** Data **
▼▼▼

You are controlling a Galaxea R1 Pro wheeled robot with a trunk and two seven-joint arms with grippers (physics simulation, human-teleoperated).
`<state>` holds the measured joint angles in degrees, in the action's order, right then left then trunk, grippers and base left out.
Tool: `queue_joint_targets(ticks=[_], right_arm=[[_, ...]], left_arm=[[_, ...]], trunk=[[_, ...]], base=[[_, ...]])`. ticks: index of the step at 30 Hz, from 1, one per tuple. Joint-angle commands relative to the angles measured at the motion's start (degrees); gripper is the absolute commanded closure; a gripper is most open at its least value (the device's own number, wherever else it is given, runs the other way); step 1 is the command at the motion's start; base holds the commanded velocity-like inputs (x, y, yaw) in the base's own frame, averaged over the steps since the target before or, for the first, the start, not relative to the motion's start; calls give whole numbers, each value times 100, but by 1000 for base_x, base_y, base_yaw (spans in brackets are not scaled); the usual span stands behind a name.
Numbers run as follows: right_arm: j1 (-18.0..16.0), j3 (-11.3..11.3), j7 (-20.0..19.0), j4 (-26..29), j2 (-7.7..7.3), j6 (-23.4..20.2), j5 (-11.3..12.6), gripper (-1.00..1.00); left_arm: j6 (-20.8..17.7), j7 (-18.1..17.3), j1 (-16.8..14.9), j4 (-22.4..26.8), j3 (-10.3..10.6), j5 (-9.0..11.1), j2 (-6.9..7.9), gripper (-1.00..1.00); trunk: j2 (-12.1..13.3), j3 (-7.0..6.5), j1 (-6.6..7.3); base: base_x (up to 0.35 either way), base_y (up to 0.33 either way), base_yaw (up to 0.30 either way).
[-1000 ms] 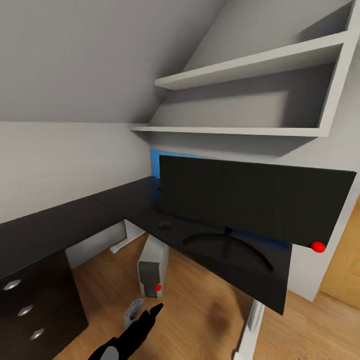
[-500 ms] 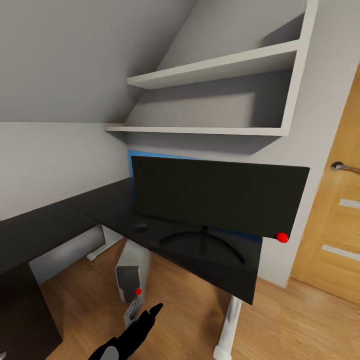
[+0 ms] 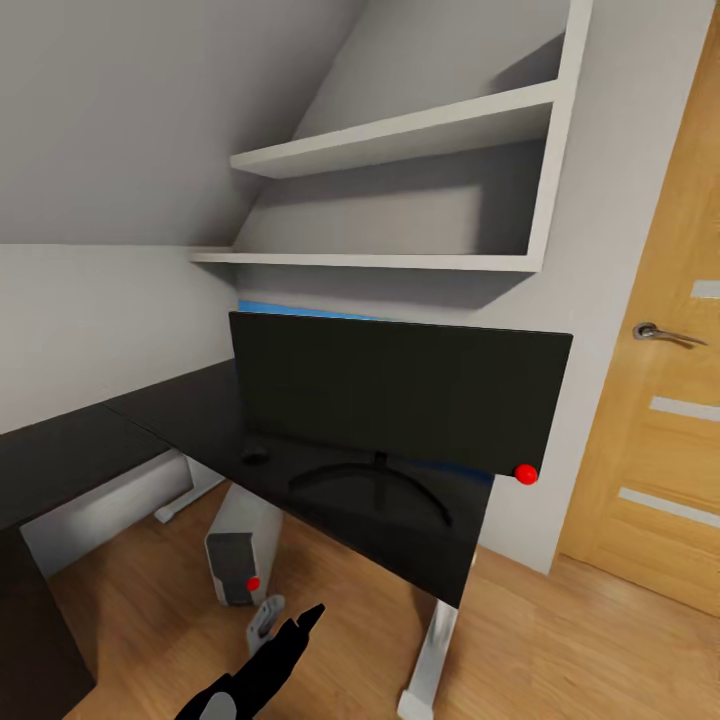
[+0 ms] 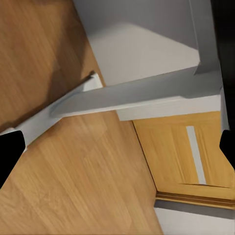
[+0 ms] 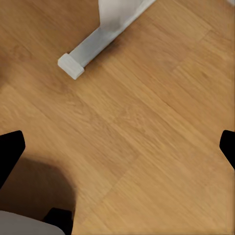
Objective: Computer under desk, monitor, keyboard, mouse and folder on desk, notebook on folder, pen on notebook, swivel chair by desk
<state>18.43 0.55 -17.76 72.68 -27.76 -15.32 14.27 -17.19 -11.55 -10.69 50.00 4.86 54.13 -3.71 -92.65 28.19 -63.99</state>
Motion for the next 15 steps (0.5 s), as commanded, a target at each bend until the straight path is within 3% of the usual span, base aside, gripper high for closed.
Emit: queue_joint_targets(ticks=[1,9,15], right_arm=[[2,6,-8,9,-1,-41,58,-100],[2,6,-8,9,-1,-41,62,-100],[2,6,-8,9,-1,-36,71,-100]], left_arm=[[-30,-6,-3,1,-5,49,0,-100],[-24,-19,-3,1,-10,82,6,-100],[-22,-24,-3,6,-11,84,7,-100]], trunk=[[-3,5,0],[-3,5,0],[-3,5,0]], base=[[0,-45,26],[0,-36,150],[0,-198,232]])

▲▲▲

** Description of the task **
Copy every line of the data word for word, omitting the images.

** Result of the exercise **
You are controlling a Galaxea R1 Pro wheeled robot with a trunk and two seven-joint arms with grippers (physics simulation, human-teleoperated).
`<state>` holds the measured joint angles in degrees, in the action's order, right then left then trunk, grippers and base left out.
Tool: `queue_joint_targets(ticks=[_], right_arm=[[_, ...]], left_arm=[[_, ...]], trunk=[[_, ...]], base=[[_, ...]])`. ticks: index of the step at 30 Hz, from 1, one per tuple. Joint-angle commands relative to the angles measured at the motion's start (degrees); gripper is the absolute commanded closure; a gripper is most open at its least value (the device's own number, wherever else it is given, runs the other way); step 1 is the command at the motion's start; base holds the commanded velocity-like inputs (x, y, yaw) in the base's own frame, averaged over the steps since the target before or, for the first, the start, not relative to the motion's start; calls give whole numbers, each value times 100, but by 1000 for base_x, base_y, base_yaw (spans in brackets are not scaled); the usual span stands behind a name.
Numbers run as follows: right_arm: j1 (-18.0..16.0), j3 (-11.3..11.3), j7 (-20.0..19.0), j4 (-26..29), j2 (-7.7..7.3), j6 (-23.4..20.2), j5 (-11.3..12.6), gripper (-1.00..1.00); left_arm: j6 (-20.8..17.7), j7 (-18.1..17.3), j1 (-16.8..14.9), j4 (-22.4..26.8), j3 (-10.3..10.6), j5 (-9.0..11.1), j2 (-6.9..7.9), gripper (-1.00..1.00); trunk: j2 (-12.1..13.3), j3 (-7.0..6.5), j1 (-6.6..7.3); base: base_x (up to 0.35 either way), base_y (up to 0.33 either way), base_yaw (up to 0.30 either way).
[-1000 ms] 
[-500 ms] 
[+0 ms] 
[+0 ms] 
[+0 ms] 
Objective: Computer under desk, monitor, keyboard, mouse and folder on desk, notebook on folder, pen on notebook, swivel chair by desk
<state>18.43 0.55 -17.76 72.68 -27.76 -15.32 14.27 -17.19 -11.55 -10.69 50.00 4.86 54.13 -3.71 -92.65 28.19 -63.99</state>
Motion for the next 15 steps (0.5 s), as commanded, a target at each bend until the straight path is within 3% of the usual span, base aside, gripper high for closed.
Emit: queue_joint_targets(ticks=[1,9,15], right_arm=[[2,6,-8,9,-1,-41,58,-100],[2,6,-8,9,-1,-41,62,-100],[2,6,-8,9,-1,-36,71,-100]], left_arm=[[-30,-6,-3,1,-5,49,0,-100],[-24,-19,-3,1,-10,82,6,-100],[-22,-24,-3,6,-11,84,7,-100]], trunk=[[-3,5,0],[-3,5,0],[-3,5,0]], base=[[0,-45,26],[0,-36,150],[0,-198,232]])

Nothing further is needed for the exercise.